# Additions natural wine



## SonValley (Jul 24, 2014)

Put these additions to the secondary fermentation (wine red) ... and got impressive results with wine yeast
Yellow corn and barley and oats and a little pomegranate molasses ...
What do you think of these additions?


----------



## botigol (Jul 24, 2014)

What were you planning to accomplish with these additions? Were the grains malted? Were the grains crushed or whole? What were the results that these additions achieved?


----------



## SonValley (Jul 24, 2014)

Raised the alcohol level of 10% which is 13% ... was completely crushed grains


----------



## DoctorCAD (Jul 24, 2014)

Yoiu could have raised the alcohol content with plain sugar if that's all you were after.


----------



## botigol (Jul 24, 2014)

The grain additions should not have added to the alcohol level without first having been mashed and in the case of the corn, cereal mashed. Is your wine clear?
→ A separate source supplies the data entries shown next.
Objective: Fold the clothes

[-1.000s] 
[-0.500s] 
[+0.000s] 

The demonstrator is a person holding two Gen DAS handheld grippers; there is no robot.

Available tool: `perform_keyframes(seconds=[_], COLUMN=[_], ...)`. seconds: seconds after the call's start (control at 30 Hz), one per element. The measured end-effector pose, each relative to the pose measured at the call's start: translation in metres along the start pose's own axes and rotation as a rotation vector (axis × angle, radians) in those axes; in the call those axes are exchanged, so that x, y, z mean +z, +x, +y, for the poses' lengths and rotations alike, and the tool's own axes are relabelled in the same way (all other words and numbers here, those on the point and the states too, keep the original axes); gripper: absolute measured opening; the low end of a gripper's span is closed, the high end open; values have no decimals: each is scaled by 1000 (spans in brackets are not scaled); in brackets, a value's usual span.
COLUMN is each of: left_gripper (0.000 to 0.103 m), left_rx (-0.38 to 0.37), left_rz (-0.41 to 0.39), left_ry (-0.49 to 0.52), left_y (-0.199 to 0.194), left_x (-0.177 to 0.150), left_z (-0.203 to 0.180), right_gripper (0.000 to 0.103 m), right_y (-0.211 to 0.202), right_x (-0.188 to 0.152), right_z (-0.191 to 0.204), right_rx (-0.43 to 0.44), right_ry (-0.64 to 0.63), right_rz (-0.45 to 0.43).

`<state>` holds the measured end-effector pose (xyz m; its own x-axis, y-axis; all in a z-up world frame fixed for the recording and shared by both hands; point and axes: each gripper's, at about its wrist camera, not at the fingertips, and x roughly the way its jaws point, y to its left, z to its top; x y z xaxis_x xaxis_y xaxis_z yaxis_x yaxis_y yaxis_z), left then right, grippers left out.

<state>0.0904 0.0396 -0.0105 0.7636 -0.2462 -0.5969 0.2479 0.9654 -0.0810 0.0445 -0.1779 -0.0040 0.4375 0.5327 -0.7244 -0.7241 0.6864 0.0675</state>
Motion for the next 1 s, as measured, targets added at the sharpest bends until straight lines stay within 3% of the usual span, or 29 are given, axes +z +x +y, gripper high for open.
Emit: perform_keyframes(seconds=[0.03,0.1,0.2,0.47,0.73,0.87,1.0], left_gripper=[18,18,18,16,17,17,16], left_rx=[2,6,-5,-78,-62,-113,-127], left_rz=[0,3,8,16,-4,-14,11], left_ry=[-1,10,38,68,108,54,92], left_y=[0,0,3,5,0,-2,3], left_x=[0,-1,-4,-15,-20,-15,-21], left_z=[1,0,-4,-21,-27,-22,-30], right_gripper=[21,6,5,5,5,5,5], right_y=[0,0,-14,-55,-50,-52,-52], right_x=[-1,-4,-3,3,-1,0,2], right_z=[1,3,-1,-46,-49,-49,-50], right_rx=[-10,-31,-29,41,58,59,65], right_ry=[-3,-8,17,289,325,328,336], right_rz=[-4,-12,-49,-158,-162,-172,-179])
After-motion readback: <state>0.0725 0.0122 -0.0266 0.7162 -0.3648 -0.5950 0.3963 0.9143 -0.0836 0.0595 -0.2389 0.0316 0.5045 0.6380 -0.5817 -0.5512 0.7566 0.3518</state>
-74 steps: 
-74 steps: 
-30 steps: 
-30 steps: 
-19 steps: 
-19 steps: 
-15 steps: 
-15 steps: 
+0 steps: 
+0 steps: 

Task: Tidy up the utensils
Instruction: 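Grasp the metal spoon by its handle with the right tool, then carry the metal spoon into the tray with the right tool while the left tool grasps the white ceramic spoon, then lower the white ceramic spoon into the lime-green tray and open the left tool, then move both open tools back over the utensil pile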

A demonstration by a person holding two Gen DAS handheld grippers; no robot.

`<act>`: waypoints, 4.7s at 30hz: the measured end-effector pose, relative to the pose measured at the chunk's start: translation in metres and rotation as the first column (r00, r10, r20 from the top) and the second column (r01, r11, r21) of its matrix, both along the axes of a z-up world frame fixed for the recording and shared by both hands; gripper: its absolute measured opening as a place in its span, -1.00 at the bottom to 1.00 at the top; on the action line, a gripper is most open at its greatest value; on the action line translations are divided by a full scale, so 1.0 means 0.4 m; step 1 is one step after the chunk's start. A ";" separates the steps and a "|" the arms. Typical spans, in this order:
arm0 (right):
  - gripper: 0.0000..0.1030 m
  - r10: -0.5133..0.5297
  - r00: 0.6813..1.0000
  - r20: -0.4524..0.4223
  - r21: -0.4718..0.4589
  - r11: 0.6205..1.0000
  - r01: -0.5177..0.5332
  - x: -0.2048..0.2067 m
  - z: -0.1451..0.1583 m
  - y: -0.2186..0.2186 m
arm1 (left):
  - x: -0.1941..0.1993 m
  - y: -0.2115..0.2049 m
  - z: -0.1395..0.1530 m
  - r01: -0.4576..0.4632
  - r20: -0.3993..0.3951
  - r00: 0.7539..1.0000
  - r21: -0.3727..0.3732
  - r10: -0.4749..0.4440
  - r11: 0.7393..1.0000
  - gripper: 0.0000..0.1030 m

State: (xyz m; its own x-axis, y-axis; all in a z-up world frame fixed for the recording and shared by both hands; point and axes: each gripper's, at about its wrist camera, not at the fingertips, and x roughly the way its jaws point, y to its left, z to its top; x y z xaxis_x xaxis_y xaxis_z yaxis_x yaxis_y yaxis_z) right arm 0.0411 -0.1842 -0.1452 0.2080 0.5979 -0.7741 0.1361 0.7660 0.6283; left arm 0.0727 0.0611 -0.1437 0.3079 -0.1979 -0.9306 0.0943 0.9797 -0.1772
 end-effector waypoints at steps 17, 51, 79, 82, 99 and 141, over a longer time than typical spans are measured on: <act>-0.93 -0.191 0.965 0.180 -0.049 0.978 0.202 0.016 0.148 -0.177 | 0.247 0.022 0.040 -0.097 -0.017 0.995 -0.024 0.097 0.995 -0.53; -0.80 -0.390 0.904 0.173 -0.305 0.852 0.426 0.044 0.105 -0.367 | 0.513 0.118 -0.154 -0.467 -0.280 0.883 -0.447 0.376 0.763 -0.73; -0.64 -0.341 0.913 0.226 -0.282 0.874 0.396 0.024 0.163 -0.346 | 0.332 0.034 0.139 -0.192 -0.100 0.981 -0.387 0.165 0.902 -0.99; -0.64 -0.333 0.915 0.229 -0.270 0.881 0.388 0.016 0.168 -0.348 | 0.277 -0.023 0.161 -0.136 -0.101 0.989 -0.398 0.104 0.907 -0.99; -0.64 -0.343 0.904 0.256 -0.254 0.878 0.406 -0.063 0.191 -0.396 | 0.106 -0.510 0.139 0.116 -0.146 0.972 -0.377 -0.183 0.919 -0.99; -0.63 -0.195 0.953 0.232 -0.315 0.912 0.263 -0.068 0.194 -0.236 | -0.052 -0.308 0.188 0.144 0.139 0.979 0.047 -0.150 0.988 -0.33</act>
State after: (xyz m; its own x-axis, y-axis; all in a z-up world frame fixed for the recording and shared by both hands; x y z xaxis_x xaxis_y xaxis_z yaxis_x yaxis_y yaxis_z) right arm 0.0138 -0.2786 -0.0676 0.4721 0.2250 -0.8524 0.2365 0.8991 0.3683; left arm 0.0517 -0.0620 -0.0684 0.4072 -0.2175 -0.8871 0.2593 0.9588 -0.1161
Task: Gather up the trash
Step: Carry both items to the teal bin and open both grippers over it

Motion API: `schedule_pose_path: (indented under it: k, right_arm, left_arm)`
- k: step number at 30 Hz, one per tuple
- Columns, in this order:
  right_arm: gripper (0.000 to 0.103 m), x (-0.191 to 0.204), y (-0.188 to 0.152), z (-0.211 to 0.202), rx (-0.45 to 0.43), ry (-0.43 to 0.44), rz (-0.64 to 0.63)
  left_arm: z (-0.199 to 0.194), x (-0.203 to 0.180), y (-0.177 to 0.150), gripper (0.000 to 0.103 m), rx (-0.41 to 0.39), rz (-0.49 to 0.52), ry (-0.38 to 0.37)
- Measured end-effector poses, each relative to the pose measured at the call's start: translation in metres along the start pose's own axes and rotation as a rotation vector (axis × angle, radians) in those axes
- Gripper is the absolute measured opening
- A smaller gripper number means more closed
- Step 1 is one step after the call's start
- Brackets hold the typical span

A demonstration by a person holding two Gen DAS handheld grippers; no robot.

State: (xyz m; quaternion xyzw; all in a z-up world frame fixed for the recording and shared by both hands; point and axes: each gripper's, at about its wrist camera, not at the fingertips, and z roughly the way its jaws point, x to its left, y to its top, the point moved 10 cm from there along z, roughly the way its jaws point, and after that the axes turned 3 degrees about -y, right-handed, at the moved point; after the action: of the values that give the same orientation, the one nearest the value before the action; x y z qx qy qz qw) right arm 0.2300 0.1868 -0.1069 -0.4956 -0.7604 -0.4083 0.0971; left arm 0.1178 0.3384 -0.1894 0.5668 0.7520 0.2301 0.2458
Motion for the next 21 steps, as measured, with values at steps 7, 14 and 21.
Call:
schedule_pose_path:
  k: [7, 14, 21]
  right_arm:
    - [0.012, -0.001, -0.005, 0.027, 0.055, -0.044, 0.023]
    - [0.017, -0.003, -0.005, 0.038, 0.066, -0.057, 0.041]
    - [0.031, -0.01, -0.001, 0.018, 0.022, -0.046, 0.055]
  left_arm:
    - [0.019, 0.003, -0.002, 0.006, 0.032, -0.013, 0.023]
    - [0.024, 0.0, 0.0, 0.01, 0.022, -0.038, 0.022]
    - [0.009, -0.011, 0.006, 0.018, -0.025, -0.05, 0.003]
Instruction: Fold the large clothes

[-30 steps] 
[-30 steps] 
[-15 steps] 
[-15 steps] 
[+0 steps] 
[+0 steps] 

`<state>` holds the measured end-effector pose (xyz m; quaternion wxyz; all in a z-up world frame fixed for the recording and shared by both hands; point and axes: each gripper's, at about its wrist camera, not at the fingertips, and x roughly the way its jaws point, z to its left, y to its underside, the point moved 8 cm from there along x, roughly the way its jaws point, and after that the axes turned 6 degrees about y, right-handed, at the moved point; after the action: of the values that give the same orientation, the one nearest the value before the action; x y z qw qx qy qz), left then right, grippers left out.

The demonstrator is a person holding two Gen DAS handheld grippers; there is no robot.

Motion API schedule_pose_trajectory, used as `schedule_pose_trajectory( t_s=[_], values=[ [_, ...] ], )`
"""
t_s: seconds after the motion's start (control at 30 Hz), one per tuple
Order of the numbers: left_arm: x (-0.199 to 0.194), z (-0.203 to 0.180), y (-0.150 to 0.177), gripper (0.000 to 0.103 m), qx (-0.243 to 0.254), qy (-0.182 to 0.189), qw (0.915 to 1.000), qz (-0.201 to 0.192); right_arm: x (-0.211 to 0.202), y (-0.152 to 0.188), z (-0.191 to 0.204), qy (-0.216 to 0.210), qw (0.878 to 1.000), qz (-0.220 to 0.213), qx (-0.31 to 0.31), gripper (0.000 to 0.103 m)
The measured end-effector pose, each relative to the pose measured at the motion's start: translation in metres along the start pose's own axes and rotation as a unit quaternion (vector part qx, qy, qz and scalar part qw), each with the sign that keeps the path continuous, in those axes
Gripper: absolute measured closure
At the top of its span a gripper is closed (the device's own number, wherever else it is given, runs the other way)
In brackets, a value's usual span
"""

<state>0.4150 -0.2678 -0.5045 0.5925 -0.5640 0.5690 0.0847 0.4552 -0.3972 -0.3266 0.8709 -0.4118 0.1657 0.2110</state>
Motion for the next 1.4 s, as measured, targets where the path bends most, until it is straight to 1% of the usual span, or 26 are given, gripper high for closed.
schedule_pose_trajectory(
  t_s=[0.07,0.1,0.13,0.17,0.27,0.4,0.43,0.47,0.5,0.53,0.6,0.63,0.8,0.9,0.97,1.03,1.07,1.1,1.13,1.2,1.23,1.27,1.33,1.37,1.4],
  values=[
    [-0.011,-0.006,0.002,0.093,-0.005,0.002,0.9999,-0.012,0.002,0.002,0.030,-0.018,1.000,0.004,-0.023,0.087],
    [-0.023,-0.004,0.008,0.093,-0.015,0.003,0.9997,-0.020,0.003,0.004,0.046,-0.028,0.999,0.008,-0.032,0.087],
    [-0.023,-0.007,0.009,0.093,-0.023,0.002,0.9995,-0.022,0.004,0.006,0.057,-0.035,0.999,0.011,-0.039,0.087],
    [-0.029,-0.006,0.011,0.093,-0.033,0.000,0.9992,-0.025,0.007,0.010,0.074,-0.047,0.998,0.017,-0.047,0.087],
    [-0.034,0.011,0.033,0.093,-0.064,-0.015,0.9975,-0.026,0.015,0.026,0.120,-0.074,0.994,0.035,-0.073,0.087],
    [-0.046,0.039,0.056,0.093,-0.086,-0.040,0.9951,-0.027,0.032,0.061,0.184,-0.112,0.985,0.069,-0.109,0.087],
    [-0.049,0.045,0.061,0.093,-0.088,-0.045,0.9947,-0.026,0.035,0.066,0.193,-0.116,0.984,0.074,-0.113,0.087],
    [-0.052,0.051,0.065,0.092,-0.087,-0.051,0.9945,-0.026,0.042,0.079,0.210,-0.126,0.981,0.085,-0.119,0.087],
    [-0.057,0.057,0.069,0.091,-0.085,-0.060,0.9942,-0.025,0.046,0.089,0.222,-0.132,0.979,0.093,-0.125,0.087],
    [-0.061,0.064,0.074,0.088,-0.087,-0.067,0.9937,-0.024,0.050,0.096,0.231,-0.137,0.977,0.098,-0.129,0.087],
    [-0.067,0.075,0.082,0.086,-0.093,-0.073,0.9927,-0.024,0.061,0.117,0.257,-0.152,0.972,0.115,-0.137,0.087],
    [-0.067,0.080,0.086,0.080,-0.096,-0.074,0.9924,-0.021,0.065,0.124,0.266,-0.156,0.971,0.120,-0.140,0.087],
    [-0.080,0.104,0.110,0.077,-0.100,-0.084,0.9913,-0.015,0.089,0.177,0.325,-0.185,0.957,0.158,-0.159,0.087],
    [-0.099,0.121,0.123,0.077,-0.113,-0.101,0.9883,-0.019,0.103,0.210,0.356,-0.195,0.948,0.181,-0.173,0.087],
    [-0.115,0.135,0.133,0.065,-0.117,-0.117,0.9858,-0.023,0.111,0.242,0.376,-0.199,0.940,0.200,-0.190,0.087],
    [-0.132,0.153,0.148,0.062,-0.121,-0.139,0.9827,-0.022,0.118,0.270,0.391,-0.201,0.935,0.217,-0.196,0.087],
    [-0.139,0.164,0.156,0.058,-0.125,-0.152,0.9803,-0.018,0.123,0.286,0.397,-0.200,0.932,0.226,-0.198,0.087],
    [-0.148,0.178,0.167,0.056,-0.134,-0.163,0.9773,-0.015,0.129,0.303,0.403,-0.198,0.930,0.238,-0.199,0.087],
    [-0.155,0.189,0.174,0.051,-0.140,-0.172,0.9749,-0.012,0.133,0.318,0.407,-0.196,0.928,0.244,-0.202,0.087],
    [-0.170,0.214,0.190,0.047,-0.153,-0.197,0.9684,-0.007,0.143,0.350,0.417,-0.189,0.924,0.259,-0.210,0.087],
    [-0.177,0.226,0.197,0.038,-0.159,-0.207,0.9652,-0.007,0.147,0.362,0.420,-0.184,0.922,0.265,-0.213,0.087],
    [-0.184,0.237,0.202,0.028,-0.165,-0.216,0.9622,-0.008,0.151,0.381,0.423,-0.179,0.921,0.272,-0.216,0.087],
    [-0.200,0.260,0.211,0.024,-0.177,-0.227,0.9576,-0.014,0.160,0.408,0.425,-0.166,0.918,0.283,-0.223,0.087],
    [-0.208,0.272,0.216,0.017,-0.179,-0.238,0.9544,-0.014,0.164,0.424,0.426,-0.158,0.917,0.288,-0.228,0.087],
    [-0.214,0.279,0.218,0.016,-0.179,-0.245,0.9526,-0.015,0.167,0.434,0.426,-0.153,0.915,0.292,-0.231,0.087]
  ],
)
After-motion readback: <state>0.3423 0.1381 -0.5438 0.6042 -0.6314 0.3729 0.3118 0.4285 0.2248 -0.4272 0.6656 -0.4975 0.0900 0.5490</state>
I would expect the grains to have left starch in the wine which would make it hazy. The molasses definitely has sugar, so that would help in achieving the desired alcohol level, but it would also add flavor.


----------



## joeswine (Jul 24, 2014)

*Addition?????*

SOUNDS MORE LIKE A FORM OF GRAIN MASH WINE ??????


----------



## SonValley (Jul 26, 2014)

I can not raise the rate of alcohol, but these additions ...


----------



## botigol (Jul 28, 2014)

Sorry SonValley, I don't understand.


----------



## manvsvine (Aug 2, 2014)

There is nothing natural about mixing grain and grape .


----------



## SonValley (Aug 2, 2014)

Yes, I want to be normal additions ...


----------



## WineQuest (Aug 12, 2014)

You are a home winemaker so the Federal Rules do not apply but what you made cannot legally be called wine. To use the term wine it has to be made with grapes and only have approved treatments and additives which yours were not. Again, I understand that you are not bound by these laws.


----------



## SonValley (Aug 12, 2014)

I understand you, my friend! But I have to use those articles because it can not get in my country additives (is prohibited)!


----------